How to measure AI developer productivity in 2025 | Nicole Forsgren
From Lenny's Podcast
Nicole Forsgren•Senior Director of Developer Intelligence, Google
Executive Summary
AI tools accelerate coding tasks but don't automatically increase overall developer productivity, as new bottlenecks and foundational issues like broken builds and flaky tests persist.
Traditional productivity metrics like 'lines of code' and even DORA metrics are becoming obsolete; the focus must shift to holistic frameworks (like SPACE) and measuring end-to-end velocity tied to business outcomes.
The developer's role is evolving from writing code to reviewing and verifying AI-generated output, placing a new premium on critical evaluation and learning how much to trust the machine.

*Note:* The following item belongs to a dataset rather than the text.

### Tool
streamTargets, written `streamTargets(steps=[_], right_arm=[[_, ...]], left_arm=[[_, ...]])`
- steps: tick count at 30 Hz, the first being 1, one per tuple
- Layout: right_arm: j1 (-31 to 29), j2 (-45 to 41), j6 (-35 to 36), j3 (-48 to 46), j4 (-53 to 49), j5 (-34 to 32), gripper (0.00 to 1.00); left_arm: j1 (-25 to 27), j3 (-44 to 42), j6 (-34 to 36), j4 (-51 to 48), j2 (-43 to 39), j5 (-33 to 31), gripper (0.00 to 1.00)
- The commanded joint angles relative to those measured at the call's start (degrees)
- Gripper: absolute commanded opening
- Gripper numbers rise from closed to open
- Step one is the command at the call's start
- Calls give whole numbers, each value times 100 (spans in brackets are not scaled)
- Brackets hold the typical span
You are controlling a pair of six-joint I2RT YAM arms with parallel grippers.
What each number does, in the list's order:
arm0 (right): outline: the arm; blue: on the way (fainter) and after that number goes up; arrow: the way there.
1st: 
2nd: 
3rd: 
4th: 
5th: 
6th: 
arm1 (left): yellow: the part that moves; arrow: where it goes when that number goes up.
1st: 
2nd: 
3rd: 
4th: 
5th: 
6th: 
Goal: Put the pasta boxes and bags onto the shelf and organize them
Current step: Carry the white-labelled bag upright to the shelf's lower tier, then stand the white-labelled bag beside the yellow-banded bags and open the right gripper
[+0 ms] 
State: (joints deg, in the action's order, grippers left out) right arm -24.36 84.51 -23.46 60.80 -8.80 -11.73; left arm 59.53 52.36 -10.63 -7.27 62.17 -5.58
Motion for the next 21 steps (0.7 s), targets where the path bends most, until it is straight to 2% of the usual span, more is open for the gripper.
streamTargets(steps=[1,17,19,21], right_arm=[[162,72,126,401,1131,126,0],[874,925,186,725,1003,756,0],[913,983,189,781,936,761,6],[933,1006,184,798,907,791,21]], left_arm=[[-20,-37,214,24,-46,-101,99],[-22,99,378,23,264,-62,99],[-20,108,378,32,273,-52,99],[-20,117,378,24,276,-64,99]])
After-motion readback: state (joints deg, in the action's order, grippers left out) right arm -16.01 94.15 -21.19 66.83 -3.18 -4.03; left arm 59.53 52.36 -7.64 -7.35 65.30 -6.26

Improving the core Developer Experience (DevEx)—defined by flow state, cognitive load, and feedback loops—is the most effective way to unlock sustainable performance gains in the AI era.
8 quotes
Concerns Raised
Traditional productivity metrics (lines of code, DORA) are no longer sufficient in the age of AI.
AI tools can create new bottlenecks and require a significant shift in developer work from writing to reviewing and trusting code.
Companies may invest in AI tools while ignoring more impactful, foundational DevEx issues like broken builds and flaky tests.
Simply shipping code faster is useless without a clear strategy on what to build and why.
Opportunities Identified
Leverage AI to accelerate prototyping and A/B testing, enabling faster learning cycles.
Use AI to help developers enter 'flow state' more quickly, making shorter work blocks more productive.
Implement a dedicated Developer Experience (DevEx) program to systematically remove friction and improve performance.
Shift developer focus from rote coding to higher-value activities like system design, code review, and strategic planning.